The Nativity is a 2010 British four-part drama television series. The series is a re-telling of the Nativity of Jesus and was broadcast on BBC One and BBC HD across four days, starting on 20 December 2010. It was rebroadcast in two hour-long parts on the mornings of 24 and 25 December 2011 and across four days starting on 19 December 2016.

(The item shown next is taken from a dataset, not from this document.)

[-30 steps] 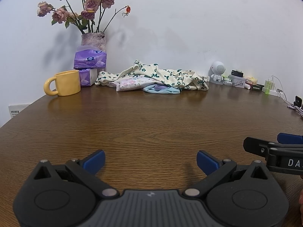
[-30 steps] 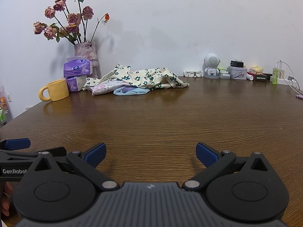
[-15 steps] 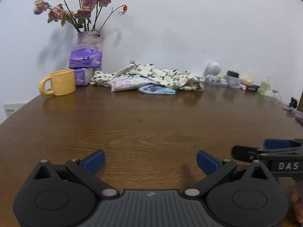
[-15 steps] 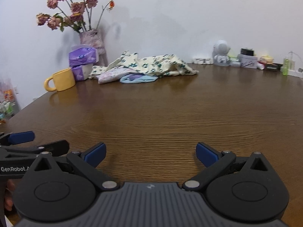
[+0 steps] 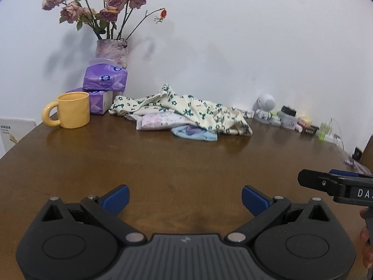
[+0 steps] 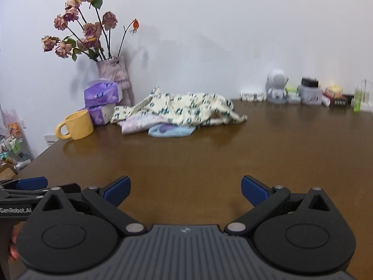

The series stars Tatiana Maslany as Mary; Andrew Buchan as Joseph; Neil Dudgeon as Joachim; Claudie Blakley as Anna; Peter Capaldi as Balthasar; and John Lynch as Gabriel.

Cast
Tatiana Maslany as Mary
Andrew Buchan as Joseph
Neil Dudgeon as Joachim
Peter Capaldi as Balthasar
John Lynch as Gabriel
Claudie Blakley as Anne
Gawn Grainger as Levi
Obi Abili as Gaspar
Jack Shepherd as Melchior
Al Weaver as Thomas
Ruth Negga as Leah
Howard Samuels as Tax Collector
Ken Bones as Bethlehem Rabbi
Frances Barber as Elizabeth
Art Malik as Nicholas
Vincent Regan as Herod
David Sterne as Abimael
Sadie Shimmin as Salome
Helen Schlesinger as Rachel
Matthew Deslippe as Innkeeper

Production
Tony Jordan started writing the script in 2007. At the time, he did not believe in the Nativity story, but said that since writing The Nativity, his opinion changed. He was asked to produce the series after discussing new projects with BBC Wales in Cardiff, but his meeting got mixed up with another, where they wanted to create a follow up to The Passion. Jordan was asked what he would do with the Nativity and he pitched what he called a "ridiculous notion" of a story centred on the Inn in Bethlehem, which he compared to the BBC 1980s sitcom 'Allo 'Allo!. Jordan forgot about the idea but received a telephone call from the BBC a week later asking him to produce a script.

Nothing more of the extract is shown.